How to Write a Highway Engineer Resume (2026 Guide With Examples)

3 min read

A highway engineer resume that just says "responsible for highways" gets filtered out. When recruiters screen highway engineers, they look for one thing: can you design alignment and pavement that meet standards and build. A resume that wins interviews speaks in alignment, pavement, and delivery results. Here is how to write it.

What a highway engineer must prove

  • Alignment: alignment (horizontal/vertical), geometric design, sight distance, standards.
  • Pavement: pavement (asphalt/concrete), structure, subgrade, drainage.
  • Roadway: cross-section, earthwork, safety, intersections/interchanges.
  • Delivery: survey, drawings, construction support, quantities.

In one line: your resume should answer "what highways did you design, did the alignment and pavement meet standards, did drainage work, and did it build."

Don't just list duties, show alignment and pavement

Use concrete outcomes and quantify them:

  • ❌ "Responsible for highways" — shows nothing.
  • ✅ "Designed a highway — horizontal and vertical alignment to geometric standards and sight distance — designed the pavement structure, subgrade, and drainage, handled earthwork and safety, and produced drawings for construction" — alignment, pavement, roadway, and delivery.
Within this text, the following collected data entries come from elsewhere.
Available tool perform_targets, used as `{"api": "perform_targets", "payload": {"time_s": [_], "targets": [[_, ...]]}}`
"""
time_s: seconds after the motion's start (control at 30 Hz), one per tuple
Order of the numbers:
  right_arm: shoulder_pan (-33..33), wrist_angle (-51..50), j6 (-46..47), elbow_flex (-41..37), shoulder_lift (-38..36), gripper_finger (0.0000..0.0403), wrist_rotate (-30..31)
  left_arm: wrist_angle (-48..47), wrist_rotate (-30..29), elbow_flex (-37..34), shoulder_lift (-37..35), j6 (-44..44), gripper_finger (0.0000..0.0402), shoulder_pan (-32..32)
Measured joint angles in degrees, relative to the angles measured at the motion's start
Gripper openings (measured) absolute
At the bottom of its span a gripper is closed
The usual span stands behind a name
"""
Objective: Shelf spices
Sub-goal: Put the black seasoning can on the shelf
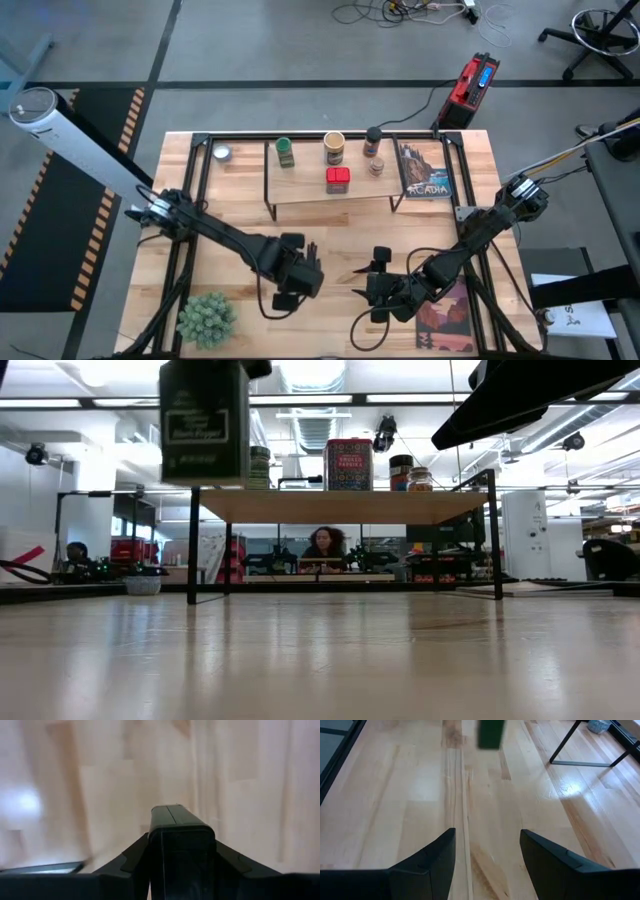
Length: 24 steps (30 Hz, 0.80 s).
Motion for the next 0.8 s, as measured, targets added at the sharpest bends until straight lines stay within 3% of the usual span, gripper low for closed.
{"api": "perform_targets", "payload": {"time_s": [0.47,0.8], "targets": [[0.0,0.0,0.0,0.0,0.0,0.0199,-0.4,-10.9,-6.3,14.5,0.0,5.0,0.0136,5.1],[0.0,0.0,-0.1,0.0,0.0,0.0199,-0.4,-15.8,-9.3,17.5,-0.4,7.8,0.0138,9.0]]}}
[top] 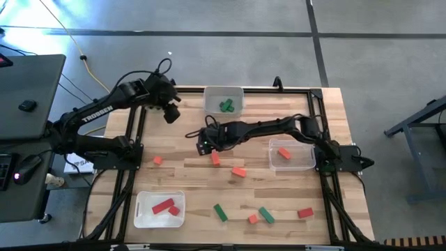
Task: Sort & place blocks by color
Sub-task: Put the orange block into the transparent bin
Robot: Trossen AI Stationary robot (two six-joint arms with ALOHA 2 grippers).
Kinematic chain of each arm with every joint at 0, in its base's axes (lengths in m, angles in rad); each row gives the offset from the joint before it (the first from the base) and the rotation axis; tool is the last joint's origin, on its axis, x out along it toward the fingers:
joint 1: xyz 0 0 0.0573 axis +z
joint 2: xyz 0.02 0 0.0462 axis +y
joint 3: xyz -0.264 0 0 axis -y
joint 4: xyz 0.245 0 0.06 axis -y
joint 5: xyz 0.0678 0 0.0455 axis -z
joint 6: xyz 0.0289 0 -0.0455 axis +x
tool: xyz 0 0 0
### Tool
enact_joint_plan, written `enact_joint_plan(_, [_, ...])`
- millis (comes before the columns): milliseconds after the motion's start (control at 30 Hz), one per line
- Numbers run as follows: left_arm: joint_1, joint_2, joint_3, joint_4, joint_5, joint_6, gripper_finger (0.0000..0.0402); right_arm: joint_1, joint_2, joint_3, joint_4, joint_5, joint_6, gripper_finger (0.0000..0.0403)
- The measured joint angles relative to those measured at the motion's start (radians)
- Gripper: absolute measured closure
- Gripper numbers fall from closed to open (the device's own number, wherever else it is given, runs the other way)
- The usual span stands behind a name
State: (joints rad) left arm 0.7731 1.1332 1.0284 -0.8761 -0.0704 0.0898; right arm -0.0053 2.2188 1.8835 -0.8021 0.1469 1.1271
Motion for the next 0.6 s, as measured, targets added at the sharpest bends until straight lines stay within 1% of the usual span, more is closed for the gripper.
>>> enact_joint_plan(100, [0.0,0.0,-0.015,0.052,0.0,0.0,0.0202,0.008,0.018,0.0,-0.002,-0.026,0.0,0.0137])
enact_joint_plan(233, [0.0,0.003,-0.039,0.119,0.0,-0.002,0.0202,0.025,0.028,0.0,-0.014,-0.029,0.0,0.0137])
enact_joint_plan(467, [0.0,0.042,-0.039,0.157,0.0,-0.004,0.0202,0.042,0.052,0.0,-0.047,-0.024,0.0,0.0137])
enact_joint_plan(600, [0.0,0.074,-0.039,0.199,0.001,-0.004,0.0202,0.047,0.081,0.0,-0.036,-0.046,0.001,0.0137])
Things you can quantify: highways / length / class, alignment / geometry / standards, pavement / subgrade / drainage, earthwork / drawings / quantities. For methods, see how to quantify resume achievements.
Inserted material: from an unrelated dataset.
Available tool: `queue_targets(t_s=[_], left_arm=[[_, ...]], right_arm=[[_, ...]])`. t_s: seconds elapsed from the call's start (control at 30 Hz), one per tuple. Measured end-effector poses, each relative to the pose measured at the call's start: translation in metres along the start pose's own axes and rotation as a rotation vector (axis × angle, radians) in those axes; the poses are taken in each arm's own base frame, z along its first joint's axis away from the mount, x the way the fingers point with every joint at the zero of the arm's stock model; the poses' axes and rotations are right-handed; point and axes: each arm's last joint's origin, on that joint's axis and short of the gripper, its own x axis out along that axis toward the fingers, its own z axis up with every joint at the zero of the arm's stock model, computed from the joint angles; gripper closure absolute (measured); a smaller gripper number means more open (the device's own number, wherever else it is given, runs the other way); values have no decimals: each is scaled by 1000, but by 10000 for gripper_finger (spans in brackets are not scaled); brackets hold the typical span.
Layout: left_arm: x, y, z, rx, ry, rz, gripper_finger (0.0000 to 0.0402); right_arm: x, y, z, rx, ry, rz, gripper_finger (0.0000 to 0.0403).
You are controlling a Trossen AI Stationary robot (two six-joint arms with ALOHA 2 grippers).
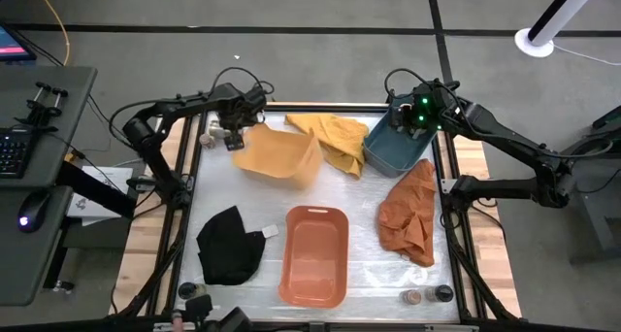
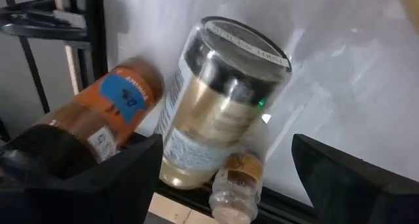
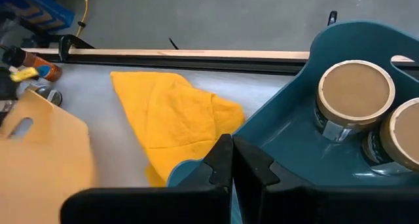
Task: Sort spices by type
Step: Put the gold seasoning bottle into the blue bin
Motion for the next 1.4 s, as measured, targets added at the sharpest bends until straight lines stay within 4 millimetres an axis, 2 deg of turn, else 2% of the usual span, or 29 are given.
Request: queue_targets(t_s=[0.23, 0.8, 1.1, 1.4], left_arm=[[11, -5, 8, 50, 30, -34, 78], [10, -7, 11, 133, 33, -27, 78], [-14, 7, 16, 113, -14, -20, 78], [-47, 22, 15, 192, -44, -9, 78]], right_arm=[[0, 0, 0, 1, 3, 2, 403], [0, 0, 0, -2, 5, 1, 403], [0, 0, -1, -3, 6, 0, 403], [0, 0, -1, -4, 7, 0, 403]])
How to write the skills section

Group your highway skills so a reviewer can scan them:

  • Alignment: horizontal/vertical alignment, geometric design, sight distance, standards
  • Pavement: pavement (asphalt/concrete), structure, subgrade, drainage, soft ground
  • Roadway: cross-section, earthwork, safety, intersections, interchanges
  • Delivery: survey, drawings, construction support, quantities, codes
  • Tools: Civil 3D/MX, alignment design, calculation

For structure, see how to list skills on a resume.

Highway engineer vs transportation engineer

These roles overlap on roads, so make your focus clear:

If you do both, say so, but lead with the alignment and pavement depth. Related role: how to write a municipal engineer resume. Broader: civil engineer. Tailor to the target with how to tailor your resume to a job description.

Common mistakes

  • "Responsible for highways" with no data: no alignment, pavement, or delivery detail.
  • No alignment: horizontal/vertical alignment and geometric standards are the core — surface them.
  • No pavement: pavement structure, subgrade, and drainage show you design the road body.
  • No delivery: drawings, quantities, and construction support show your design builds.
  • Vague claims: "strong highway experience" loses to "designed alignment to standards and sight distance, designed pavement and drainage, handled earthwork, produced drawings."

Frequently Asked Questions

What should a highway engineer resume highlight?

Highlight alignment, pavement, roadway, and delivery. Use highways/length/class, alignment/geometry/standards, pavement/subgrade/drainage, and earthwork/drawings/quantities data to prove what highways you designed, whether the alignment and pavement met standards, whether drainage worked, and whether it built — not just "responsible for highways."

How do I quantify a highway engineer resume?

Use alignment and pavement metrics: the highways and class, alignment, geometry, and standards, pavement, subgrade, and drainage, and earthwork and drawings. For example, "designed horizontal and vertical alignment to standards, designed pavement and drainage, handled earthwork, produced drawings" says far more than "responsible for highways."

Should a highway engineer resume mention alignment?

Yes — alignment is the soul of highway design. The horizontal and vertical alignment and sight distance govern safety and economy, so whether you can design alignment to standards and coordinate with terrain is exactly what recruiters want to see. Put your alignment, pavement, and roadway work together, and describe outcomes honestly. An engineer who can design alignment, design pavement, handle drainage, and deliver drawings is worth far more than one who just "did highways" — so make the alignment, pavement, and roadway concrete.

How is a highway engineer resume different from a transportation engineer's?

A highway engineer owns highway design — alignment, pavement, and roadway; a transportation engineer owns transportation systems — traffic, planning, and operations. A highway resume should emphasize alignment, pavement, roadway, and delivery, while a transportation resume leans toward traffic, planning, and operations. Different focus — tailor to the target role.


The core of a highway engineer resume is proving you can design alignment and pavement that meet standards and build. Speak in alignment, geometry, pavement, drainage, and length data, lead with results, and your resume will compete. When you're done, run it through Prism Resume's free check: prismresume.com/check.